Adão Negro é um filme de 2022 com um problema sério que fica incrivelmente óbvio na primeira cena em que The Rock aparece usando o manto do personagem que dá o título do filme. Depois de momentos diretamente saídos de um filme da Marvel com piadas idiotas (que não faria rir nem um fã de Adam Sandler - sacou, o outro Adam), nós temos a primeira aparição do herói titular da história, e ele prontamente eletrocuta um homem, arremessa outro com tanta força que causa seu desmembramento e nos minutos seguintes causa uma enorme destruição (e um número gigantesco de assassinatos ao som de Rolling Stones). Não melhora muito quando ao final do filme chega-se a conclusão de que, de vez em quando, um herói mais violento é exatamente o que se necessita (sabe, o oposto da conclusão do Reino do Amanhã e de basicamente tudo o que o Geoff Johns - cocriador do universo compartilhado de filmes da DC e com o dedinho em boa parte de tudo que a própria DC vem fazendo nas últimas décadas em termos de quadrinhos).

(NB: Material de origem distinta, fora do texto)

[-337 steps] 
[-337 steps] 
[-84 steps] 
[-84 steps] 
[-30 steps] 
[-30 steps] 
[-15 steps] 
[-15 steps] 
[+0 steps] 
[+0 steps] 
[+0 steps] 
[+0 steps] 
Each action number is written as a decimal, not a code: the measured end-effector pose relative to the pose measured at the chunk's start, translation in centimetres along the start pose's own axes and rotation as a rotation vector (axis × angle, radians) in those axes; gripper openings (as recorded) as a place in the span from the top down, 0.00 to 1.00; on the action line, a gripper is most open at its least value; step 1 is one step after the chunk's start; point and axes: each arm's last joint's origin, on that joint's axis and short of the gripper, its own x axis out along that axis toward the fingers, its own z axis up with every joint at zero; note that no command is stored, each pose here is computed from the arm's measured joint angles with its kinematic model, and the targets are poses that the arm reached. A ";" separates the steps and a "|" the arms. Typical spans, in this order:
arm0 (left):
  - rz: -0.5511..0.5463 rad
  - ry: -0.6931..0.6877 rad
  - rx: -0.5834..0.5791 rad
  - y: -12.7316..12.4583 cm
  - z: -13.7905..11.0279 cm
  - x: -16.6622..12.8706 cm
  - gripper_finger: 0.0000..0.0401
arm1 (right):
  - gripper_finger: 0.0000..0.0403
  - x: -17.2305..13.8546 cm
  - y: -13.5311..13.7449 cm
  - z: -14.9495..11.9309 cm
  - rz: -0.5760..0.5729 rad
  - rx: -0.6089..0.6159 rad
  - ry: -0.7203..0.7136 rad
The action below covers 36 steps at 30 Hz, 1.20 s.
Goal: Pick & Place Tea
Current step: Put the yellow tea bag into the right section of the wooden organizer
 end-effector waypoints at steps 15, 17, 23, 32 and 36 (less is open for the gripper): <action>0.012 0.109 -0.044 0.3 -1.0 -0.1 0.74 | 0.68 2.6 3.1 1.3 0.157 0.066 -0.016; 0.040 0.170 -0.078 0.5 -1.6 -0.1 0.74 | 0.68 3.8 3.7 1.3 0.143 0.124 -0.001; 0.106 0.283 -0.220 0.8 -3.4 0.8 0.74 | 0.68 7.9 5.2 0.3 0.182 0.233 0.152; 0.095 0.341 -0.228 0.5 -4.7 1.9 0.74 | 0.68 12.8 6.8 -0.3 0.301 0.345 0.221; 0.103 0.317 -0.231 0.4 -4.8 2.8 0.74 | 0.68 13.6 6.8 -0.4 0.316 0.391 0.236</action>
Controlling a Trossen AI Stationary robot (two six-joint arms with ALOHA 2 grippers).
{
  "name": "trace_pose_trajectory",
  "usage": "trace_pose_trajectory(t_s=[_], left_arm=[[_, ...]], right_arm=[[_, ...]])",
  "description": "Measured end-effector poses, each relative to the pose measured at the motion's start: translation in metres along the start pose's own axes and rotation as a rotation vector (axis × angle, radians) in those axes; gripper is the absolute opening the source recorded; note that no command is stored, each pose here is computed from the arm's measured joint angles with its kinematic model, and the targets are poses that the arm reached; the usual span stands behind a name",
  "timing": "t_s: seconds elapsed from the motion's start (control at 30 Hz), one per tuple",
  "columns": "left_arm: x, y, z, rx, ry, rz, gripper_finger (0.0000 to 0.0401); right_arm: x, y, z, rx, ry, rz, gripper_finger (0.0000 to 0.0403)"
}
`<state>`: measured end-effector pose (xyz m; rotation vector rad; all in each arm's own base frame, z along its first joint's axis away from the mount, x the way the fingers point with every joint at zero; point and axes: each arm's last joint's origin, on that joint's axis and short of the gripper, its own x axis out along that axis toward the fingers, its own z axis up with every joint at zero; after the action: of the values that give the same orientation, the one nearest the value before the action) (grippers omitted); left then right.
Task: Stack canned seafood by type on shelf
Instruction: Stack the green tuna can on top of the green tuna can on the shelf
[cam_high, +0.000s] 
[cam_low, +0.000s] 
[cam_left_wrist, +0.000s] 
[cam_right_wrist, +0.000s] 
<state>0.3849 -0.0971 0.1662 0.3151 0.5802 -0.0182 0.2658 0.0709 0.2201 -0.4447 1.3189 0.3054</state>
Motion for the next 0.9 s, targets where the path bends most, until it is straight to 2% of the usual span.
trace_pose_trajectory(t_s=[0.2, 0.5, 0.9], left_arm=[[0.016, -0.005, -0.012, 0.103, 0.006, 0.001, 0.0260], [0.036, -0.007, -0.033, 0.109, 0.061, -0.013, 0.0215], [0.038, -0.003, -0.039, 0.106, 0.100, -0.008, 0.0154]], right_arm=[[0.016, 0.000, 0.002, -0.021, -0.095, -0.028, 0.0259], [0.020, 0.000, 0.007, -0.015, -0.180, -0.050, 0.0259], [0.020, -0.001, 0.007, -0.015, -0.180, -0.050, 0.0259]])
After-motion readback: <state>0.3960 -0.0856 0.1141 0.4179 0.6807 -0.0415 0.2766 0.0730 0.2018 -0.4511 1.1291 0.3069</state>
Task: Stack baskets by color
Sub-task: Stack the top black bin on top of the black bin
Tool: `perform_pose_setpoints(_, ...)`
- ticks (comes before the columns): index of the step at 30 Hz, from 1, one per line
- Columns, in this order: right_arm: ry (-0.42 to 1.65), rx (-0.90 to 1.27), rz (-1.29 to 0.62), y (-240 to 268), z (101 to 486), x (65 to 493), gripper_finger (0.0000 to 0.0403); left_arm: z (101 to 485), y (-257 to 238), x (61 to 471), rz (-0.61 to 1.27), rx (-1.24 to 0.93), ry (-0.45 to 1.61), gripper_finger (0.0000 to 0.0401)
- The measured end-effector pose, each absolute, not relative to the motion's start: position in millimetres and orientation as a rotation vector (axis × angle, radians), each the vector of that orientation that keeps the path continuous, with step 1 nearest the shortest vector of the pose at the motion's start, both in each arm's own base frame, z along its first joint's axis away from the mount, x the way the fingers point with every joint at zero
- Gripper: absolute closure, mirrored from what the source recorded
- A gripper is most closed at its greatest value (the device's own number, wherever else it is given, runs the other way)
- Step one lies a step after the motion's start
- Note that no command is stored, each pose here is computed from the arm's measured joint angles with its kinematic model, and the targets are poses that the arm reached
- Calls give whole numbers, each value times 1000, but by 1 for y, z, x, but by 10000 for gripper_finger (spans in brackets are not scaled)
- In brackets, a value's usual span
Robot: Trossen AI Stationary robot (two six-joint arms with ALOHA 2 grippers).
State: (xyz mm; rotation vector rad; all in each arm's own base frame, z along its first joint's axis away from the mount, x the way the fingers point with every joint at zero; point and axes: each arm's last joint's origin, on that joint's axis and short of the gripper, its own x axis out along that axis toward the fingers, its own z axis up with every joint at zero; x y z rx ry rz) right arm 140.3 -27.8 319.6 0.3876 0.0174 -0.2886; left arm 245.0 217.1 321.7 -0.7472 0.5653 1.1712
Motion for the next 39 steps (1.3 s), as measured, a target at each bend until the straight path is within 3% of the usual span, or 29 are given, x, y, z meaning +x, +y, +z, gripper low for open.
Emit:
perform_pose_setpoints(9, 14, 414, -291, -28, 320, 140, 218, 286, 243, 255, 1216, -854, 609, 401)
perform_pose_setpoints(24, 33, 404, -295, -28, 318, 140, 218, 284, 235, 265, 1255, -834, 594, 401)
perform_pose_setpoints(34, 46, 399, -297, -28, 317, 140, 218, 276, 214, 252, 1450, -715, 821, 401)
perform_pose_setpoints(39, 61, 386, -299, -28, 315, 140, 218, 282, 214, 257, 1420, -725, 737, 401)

O tom do que o filme produz em sua 'comédia' claramente é para um púbico mais jovem (ainda que eu realmente não entenda que público jovem eles esperem que entenda a referência a filmes de western spaghetti, a presença do Fonzie, Henry Winkler, no filme ou músicas dos Rolling Stones), e as imagens dessa comédia infantil - e infantilizada - destoam claramente das imagens violentas e pesadas.

Não é algo que converse com um público adulto - pois não oferece reflexão ou dilemas efetivamente complexas - sabe, como Shaun of the Dead refletindo sobre rotina da vida adulta que nos torna em zumbis ou Hot Fuzz sobre como mesmo uma pequena comunidade pode pender para um estado policial fascista com a justificativa do 'bem maior', ou mesmo mantendo no gênero de super heróis, como a natureza humana (e superhumana) de Miracleman de Alan Moore.

No entanto, e aí é algo que mostra talvez o mais absurdo da história toda pra mim, com uma classificação indicativa de 14 anos - sendo a história de uma criança que grita o nome 'Shazam' para realizar suas fantasias infantis de se tornar um campeão grande e forte, e que, vamos lembrar, a DC/Warner fez muito bem em 2019 ao produzir algo na toada do clássico do Tom Hanks, Quero ser grande, mas com super heróis - e algo que parece feito para vender brinquedos nas mais diversas redes de restaurantes disponíveis com tantos personagens chamativos e interessantes (ainda que não no filme), e a Warner/DC parece ter esquecido o que aconteceu com a Warner/DC na década de 1990 quando Tim Burton era diretor para os filmes do Batman, e aquela rede de restaurantes com um M amarelo bem grandão fez um enorme boicote (que incluiu plantar crianças atemorizadas em programas de televisão e nos jornais dizendo que o filme de 1992 era assustador demais, além de não produzir os brinquedos junto com aquele lanchinho sem-vergonha).

Em 2022 a empresa não enxerga que colocar o herói eletrocutando uma pessoa em sua primeira aparição (e com uma classificação etária de 14 anos) não faria exatamente o material chamar a atenção de crianças e pais.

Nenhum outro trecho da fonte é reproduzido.